**THE TASK**
Every line of the listing must be reproduced as it stands. Leave the images behind.

[Opening DATA section]

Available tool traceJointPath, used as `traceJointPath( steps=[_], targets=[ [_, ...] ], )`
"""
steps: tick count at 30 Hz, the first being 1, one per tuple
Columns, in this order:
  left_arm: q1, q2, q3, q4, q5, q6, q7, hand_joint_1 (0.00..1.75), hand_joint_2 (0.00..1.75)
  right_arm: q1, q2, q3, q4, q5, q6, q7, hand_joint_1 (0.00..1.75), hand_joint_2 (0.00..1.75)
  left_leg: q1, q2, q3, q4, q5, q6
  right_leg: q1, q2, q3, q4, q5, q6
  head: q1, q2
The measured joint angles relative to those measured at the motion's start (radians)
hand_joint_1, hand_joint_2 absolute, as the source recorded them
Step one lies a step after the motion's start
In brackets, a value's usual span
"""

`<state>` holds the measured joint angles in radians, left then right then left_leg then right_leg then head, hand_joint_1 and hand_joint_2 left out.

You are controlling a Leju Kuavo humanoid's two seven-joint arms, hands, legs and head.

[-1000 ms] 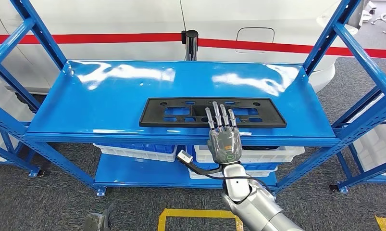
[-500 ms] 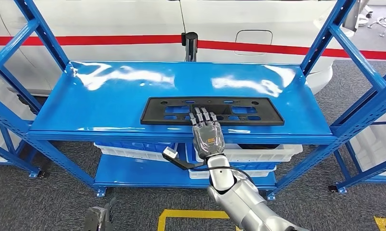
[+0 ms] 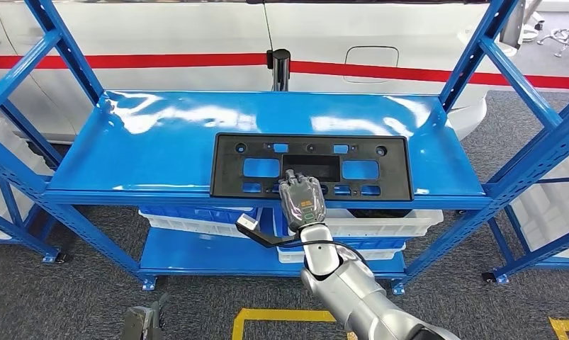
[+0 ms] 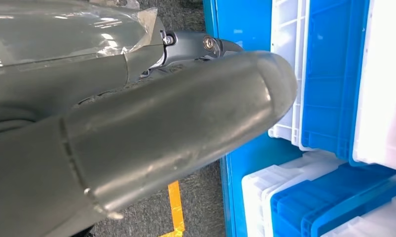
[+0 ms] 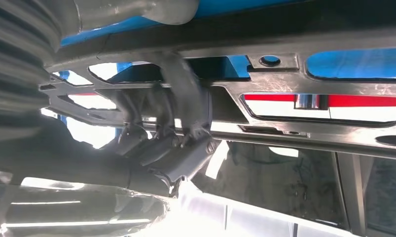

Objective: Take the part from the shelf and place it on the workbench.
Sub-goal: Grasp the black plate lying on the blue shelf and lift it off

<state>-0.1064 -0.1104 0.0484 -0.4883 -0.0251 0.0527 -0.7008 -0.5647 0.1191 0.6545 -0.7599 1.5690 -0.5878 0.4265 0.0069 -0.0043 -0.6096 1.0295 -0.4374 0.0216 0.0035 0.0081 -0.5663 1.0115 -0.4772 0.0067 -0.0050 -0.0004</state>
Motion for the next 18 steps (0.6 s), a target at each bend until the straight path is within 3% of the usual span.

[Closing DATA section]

**SOLUTION BELOW**
Available tool traceJointPath, used as `traceJointPath( steps=[_], targets=[ [_, ...] ], )`
"""
steps: tick count at 30 Hz, the first being 1, one per tuple
Columns, in this order:
  left_arm: q1, q2, q3, q4, q5, q6, q7, hand_joint_1 (0.00..1.75), hand_joint_2 (0.00..1.75)
  right_arm: q1, q2, q3, q4, q5, q6, q7, hand_joint_1 (0.00..1.75), hand_joint_2 (0.00..1.75)
  left_leg: q1, q2, q3, q4, q5, q6
  right_leg: q1, q2, q3, q4, q5, q6
  head: q1, q2
The measured joint angles relative to those measured at the motion's start (radians)
hand_joint_1, hand_joint_2 absolute, as the source recorded them
Step one lies a step after the motion's start
In brackets, a value's usual span
"""

`<state>` holds the measured joint angles in radians, left then right then left_leg then right_leg then head, hand_joint_1 and hand_joint_2 left out.

You are controlling a Leju Kuavo humanoid's two seven-joint arms, hands, legs and head.

[-1000 ms] 
[-500 ms] 
[+0 ms] 
[+0 ms] 
[+0 ms] 

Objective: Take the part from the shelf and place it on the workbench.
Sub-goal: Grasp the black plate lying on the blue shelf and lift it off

<state>-0.1064 -0.1104 0.0484 -0.4883 -0.0251 0.0527 -0.7008 -0.5647 0.1191 0.6545 -0.7599 1.5690 -0.5878 0.4265 0.0069 -0.0043 -0.6096 1.0295 -0.4374 0.0216 0.0035 0.0081 -0.5663 1.0115 -0.4772 0.0067 -0.0050 -0.0004</state>
Motion for the next 18 steps (0.6 s), a target at each bend until the straight path is within 3% of the usual span.

The exercise requires no further output.